── Excerpted records

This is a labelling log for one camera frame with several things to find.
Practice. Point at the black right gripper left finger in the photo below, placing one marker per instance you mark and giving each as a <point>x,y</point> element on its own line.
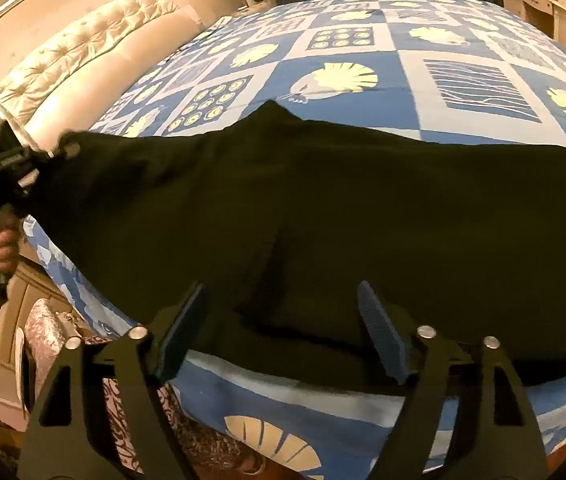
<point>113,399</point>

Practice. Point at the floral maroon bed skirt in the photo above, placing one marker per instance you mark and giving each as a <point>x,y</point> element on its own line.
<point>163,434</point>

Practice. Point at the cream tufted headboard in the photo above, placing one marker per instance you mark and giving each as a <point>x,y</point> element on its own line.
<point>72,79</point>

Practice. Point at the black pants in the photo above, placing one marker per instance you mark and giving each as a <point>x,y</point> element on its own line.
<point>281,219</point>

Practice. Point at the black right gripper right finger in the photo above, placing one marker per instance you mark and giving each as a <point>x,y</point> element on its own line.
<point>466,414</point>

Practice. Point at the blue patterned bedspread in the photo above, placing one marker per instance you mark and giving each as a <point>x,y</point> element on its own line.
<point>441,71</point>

────
── Excerpted records

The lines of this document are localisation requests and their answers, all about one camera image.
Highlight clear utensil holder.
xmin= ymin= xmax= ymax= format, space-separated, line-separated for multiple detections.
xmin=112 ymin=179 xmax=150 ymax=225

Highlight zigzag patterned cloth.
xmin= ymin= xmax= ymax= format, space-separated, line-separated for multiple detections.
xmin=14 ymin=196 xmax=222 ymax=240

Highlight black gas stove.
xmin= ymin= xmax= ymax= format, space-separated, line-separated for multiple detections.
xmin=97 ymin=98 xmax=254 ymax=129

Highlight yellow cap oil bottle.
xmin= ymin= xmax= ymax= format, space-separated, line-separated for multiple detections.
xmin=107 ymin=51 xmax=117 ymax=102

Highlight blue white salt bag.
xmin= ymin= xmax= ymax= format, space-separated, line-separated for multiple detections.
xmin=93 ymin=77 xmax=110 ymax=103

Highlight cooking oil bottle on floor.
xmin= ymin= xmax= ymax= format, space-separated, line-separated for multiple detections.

────
── Excerpted records

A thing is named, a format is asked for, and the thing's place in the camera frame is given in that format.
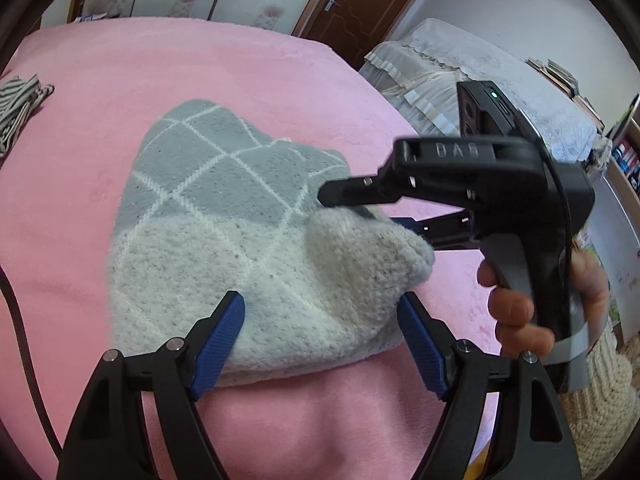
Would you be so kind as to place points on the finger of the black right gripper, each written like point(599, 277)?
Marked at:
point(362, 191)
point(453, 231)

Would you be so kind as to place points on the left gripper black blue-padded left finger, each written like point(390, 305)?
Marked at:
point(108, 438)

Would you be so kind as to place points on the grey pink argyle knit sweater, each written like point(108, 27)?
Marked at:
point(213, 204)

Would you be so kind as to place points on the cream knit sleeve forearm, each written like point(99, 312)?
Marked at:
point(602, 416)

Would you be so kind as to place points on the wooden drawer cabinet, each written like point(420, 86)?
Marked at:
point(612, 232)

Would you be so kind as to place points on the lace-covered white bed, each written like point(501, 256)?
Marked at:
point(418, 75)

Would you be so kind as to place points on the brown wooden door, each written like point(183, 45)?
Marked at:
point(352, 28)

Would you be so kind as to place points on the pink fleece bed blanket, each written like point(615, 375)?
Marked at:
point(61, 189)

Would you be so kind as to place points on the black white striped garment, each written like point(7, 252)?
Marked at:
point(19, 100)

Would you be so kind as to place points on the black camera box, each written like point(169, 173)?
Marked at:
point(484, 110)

────

Search the material above for the string "cream", and copy every line in which it turns up.

Practice. Point at the cream tufted headboard in the photo above, placing one marker per instance you mark and giving each as a <point>x,y</point> element on its own line.
Would you be so kind as to place points on the cream knit sleeve forearm, each written like point(99, 312)?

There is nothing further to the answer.